KLASSIEK EN ACTUEEL

“(…)In 1933 begonnen de Duitse vluchtelingen te komen - ook in Nederland - die aan Hitlers naziregime wilden ontkomen. Daar ben ik vanaf die tijd veel mee opgetrokken en heb er veel mee te doen gehad. Tegenstanders van Hitler dus die, om hun leven te redden kun je wel zeggen, vluchtten. Hier probeerden ze onderdak te krijgen. Er was hier in Nederland een asielrecht, ook al mankeerde er veel aan, dat inhield dat politieke vluchtelingen hier opgenomen konden worden. Maar het duurde niet lang nadat Hitler aan de macht was, en waarschijnlijk ook onder druk van Berlijn, tot de toenmalige katholieke minister van Justitie, Goseling, in 1937 of 1938 met één pennenstreek het asielrecht afschafte. Je had in die neergaande tijd al veel werkloosheid met z’n problemen van lage lonen en steun. Dat je dus die vluchtelingen van gecollecteerde gelden moest onderhouden. Na de afschaffing van dat asielrecht moest dat collecteren ook nog min of meer illegaal gebeuren. Er waren wel al antifascistische krantjes, daarin werd opgewekt om de vluchtelingenfondsen te steunen. Maar openlijk in de dagbladen of zo, dat kon niet meer. Dus alles moest voorzichtig gebeuren. Soms werden er vluchtelingen gearresteerd. Ik herinner me in Uitgeest ook een arrestatie. Die jongen schreeuwde op de pont van Velsen nog, want ze brachten ‘m denk ik eerst naar de Haarlemse gevangenis. Hij schreeuwde nog steeds in die auto waarmee de politie ‘m wegbracht. Aan de grens met Duitsland werden ze afgegeven.
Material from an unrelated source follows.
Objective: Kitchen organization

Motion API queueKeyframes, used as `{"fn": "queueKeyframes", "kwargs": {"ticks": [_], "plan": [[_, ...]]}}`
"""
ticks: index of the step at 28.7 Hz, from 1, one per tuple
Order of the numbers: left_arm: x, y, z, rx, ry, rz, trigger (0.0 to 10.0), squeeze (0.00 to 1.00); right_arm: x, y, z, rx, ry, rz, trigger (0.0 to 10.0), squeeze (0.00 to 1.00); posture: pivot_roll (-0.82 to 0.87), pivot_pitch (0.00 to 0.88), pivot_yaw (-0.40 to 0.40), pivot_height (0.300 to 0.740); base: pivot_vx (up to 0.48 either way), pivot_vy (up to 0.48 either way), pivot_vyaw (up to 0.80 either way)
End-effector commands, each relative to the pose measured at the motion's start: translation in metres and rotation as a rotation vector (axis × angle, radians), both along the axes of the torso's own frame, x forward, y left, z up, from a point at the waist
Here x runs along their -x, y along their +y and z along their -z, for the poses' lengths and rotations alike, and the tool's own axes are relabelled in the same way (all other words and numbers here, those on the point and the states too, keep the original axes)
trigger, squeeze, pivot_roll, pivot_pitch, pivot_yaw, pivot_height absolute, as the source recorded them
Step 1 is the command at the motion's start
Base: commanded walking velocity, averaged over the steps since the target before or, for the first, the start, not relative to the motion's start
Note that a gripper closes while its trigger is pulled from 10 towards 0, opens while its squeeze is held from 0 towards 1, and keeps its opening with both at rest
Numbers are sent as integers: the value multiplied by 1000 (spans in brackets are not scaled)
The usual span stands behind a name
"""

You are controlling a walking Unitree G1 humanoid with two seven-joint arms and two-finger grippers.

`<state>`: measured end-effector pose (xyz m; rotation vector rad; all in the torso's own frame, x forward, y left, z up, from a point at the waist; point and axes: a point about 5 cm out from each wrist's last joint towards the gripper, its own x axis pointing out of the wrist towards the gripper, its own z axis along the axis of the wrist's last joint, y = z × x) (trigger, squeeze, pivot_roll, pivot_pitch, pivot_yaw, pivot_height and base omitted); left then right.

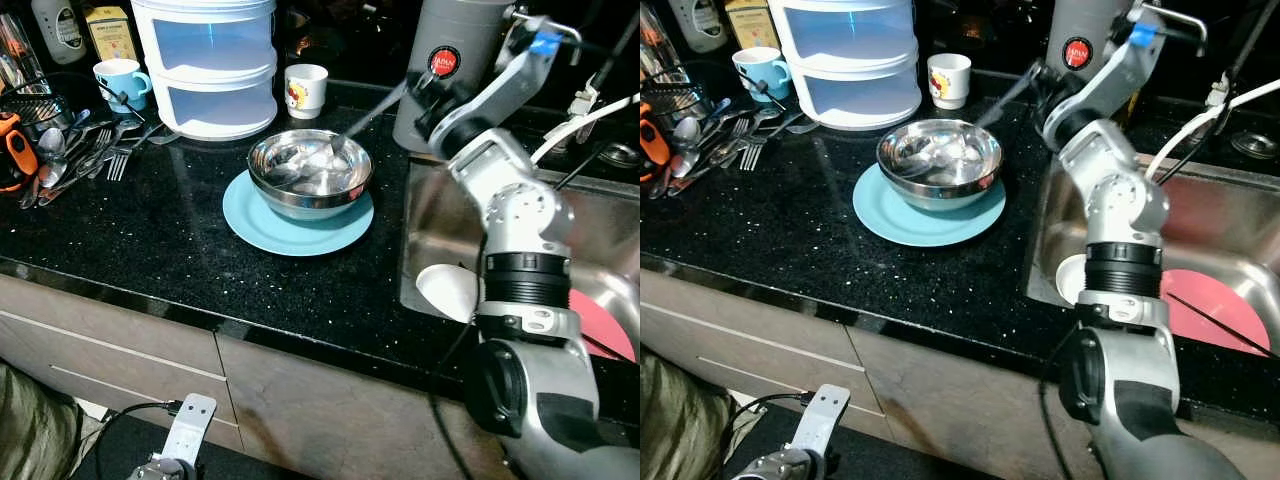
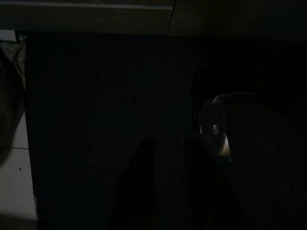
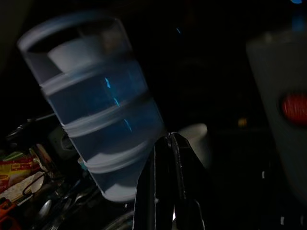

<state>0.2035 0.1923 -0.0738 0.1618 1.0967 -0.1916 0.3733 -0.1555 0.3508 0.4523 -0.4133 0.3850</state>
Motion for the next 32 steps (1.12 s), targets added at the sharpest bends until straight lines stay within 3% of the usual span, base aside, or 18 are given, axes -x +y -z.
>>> {"fn": "queueKeyframes", "kwargs": {"ticks": [1, 5, 10, 11, 12, 13, 15, 19, 22, 28, 32], "plan": [[4, 0, 2, -7, 20, 13, 10000, 0, 5, 1, -9, 24, -55, 3, 0, 0, 67, 91, -24, 740, 0, 0, 0], [3, 0, 2, -7, 20, 15, 10000, 0, 10, 0, -16, 48, -116, -3, 0, 0, 66, 90, -23, 740, 0, 0, 0], [3, 0, 2, -7, 20, 17, 10000, 0, 14, -3, -20, -43, -149, -49, 0, 0, 66, 90, -23, 740, 0, 0, 0], [3, 0, 2, -6, 20, 17, 10000, 0, 17, -6, -21, -199, -157, -131, 0, 0, 67, 89, -23, 740, 0, 0, 0], [3, 0, 2, -6, 20, 17, 10000, 0, 17, -6, -21, -199, -157, -131, 0, 0, 67, 89, -23, 740, 0, 0, 0], [3, 0, 2, -6, 20, 16, 10000, 0, 23, -5, -20, -339, -172, -239, 0, 0, 67, 89, -23, 740, 0, 0, 0], [3, 0, 2, -5, 20, 15, 10000, 0, 28, -2, -20, -393, -185, -309, 0, 0, 67, 89, -23, 740, 0, 0, 0], [3, 0, 2, -6, 20, 13, 10000, 0, 43, 17, -9, -390, -209, -441, 0, 0, 66, 83, -22, 740, 0, 0, 0], [3, 0, 1, -7, 20, 16, 10000, 0, 41, 26, 6, -336, -138, -419, 0, 0, 63, 80, -20, 740, 0, 0, -267], [2, 0, 1, -6, 20, 22, 10000, 0, 37, 22, 17, -261, -71, -337, 0, 0, 57, 76, -18, 740, 0, 0, -800], [3, -1, 1, 20, 43, 41, 10000, 0, 37, 6, 15, -215, -70, -268, 0, 0, 48, 76, -17, 740, 0, 0, -800]]}}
Nou en dan als je anti-Hitler was, kun je wel nagaan wat er met je gebeurde. En zo waren er velen in Holland en die hadden hier contacten met elkaar. Dus je moest proberen mee te helpen die mensen bij elkaar te brengen zodat ze konden vergaderen en zo.(…)”

Uit: Witte Ko, herinneringen uit het gewapend verzet, Otto Kraan/Jan Brasser, 1982, uitgeverij Pegasus Amsterdam.